▼
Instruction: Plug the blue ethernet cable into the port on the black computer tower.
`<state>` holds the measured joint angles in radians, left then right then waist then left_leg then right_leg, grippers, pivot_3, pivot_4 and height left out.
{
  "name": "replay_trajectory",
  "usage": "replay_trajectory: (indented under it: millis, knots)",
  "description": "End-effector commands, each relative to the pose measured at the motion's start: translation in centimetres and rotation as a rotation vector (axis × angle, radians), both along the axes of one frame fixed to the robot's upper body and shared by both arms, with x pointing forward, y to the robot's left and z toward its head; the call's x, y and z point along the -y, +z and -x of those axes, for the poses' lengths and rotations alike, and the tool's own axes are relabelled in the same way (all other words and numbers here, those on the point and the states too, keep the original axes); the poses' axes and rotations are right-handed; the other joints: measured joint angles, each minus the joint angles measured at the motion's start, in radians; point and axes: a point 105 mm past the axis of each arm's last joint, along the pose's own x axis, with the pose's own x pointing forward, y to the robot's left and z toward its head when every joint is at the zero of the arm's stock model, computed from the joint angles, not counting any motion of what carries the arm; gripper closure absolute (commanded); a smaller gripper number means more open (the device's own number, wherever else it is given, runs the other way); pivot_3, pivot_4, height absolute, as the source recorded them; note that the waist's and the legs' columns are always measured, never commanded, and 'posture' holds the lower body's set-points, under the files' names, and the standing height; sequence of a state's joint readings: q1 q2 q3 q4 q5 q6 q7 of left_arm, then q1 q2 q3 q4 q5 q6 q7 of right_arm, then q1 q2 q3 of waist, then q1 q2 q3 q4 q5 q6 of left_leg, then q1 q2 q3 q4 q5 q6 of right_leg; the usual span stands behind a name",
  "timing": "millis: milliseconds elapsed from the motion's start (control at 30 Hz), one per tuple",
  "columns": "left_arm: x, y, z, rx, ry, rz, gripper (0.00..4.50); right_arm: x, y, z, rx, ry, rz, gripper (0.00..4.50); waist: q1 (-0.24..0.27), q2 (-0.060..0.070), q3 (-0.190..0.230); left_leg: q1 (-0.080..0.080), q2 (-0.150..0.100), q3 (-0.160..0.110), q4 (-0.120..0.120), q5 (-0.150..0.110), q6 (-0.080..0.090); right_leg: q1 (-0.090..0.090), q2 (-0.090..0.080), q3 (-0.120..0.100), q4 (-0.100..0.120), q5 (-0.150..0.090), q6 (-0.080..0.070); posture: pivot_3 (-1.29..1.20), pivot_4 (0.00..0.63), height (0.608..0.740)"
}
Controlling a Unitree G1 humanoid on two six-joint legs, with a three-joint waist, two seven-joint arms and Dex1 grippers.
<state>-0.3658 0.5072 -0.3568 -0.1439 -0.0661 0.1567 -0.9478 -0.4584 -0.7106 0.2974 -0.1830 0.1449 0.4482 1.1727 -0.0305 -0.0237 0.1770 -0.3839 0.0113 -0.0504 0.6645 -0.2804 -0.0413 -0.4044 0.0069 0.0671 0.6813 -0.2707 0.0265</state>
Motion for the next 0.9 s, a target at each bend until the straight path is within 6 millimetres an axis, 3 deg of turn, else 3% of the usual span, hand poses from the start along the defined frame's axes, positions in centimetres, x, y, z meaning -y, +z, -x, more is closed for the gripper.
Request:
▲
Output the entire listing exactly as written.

→ WORKED SOLUTION
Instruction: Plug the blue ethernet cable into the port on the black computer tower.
`<state>` holds the measured joint angles in radians, left then right then waist then left_leg then right_leg, grippers, pivot_3, pivot_4 and height left out.
{
  "name": "replay_trajectory",
  "usage": "replay_trajectory: (indented under it: millis, knots)",
  "description": "End-effector commands, each relative to the pose measured at the motion's start: translation in centimetres and rotation as a rotation vector (axis × angle, radians), both along the axes of one frame fixed to the robot's upper body and shared by both arms, with x pointing forward, y to the robot's left and z toward its head; the call's x, y and z point along the -y, +z and -x of those axes, for the poses' lengths and rotations alike, and the tool's own axes are relabelled in the same way (all other words and numbers here, those on the point and the states too, keep the original axes); the poses' axes and rotations are right-handed; the other joints: measured joint angles, each minus the joint angles measured at the motion's start, in radians; point and axes: a point 105 mm past the axis of each arm's last joint, along the pose's own x axis, with the pose's own x pointing forward, y to the robot's left and z toward its head when every joint is at the zero of the arm's stock model, computed from the joint angles, not counting any motion of what carries the arm; gripper closure absolute (commanded); a smaller gripper number means more open (the device's own number, wherever else it is given, runs the other way); pivot_3, pivot_4, height absolute, as the source recorded them; note that the waist's and the legs' columns are always measured, never commanded, and 'posture' holds the lower body's set-points, under the files' names, and the standing height; sequence of a state's joint readings: q1 q2 q3 q4 q5 q6 q7 of left_arm, then q1 q2 q3 q4 q5 q6 q7 of right_arm, then q1 q2 q3 of waist, then q1 q2 q3 q4 q5 q6 of left_leg, then q1 q2 q3 q4 q5 q6 of right_leg; the usual span stands behind a name",
  "timing": "millis: milliseconds elapsed from the motion's start (control at 30 Hz), one per tuple",
  "columns": "left_arm: x, y, z, rx, ry, rz, gripper (0.00..4.50); right_arm: x, y, z, rx, ry, rz, gripper (0.00..4.50); waist: q1 (-0.24..0.27), q2 (-0.060..0.070), q3 (-0.190..0.230); left_leg: q1 (-0.080..0.080), q2 (-0.150..0.100), q3 (-0.160..0.110), q4 (-0.120..0.120), q5 (-0.150..0.110), q6 (-0.080..0.090); right_leg: q1 (-0.090..0.090), q2 (-0.090..0.080), q3 (-0.120..0.100), q4 (-0.100..0.120), q5 (-0.150..0.090), q6 (-0.080..0.070); posture: pivot_3 (-1.29..1.20), pivot_4 (0.00..0.63), height (0.608..0.740)"
}
Controlling a Unitree G1 humanoid on two six-joint legs, with a three-joint waist, two seven-joint arms and Dex1 grippers.
<state>-0.3658 0.5072 -0.3568 -0.1439 -0.0661 0.1567 -0.9478 -0.4584 -0.7106 0.2974 -0.1830 0.1449 0.4482 1.1727 -0.0305 -0.0237 0.1770 -0.3839 0.0113 -0.0504 0.6645 -0.2804 -0.0413 -0.4044 0.0069 0.0671 0.6813 -0.2707 0.0265</state>
Motion for the next 0.9 s, a target at each bend until the straight path is within 6 millimetres an axis, 3 deg of turn, else 3% of the usual span, hand poses from the start along the defined frame's axes, positions in centimetres, x, y, z meaning -y, +z, -x, more is closed for the gripper.
Request:

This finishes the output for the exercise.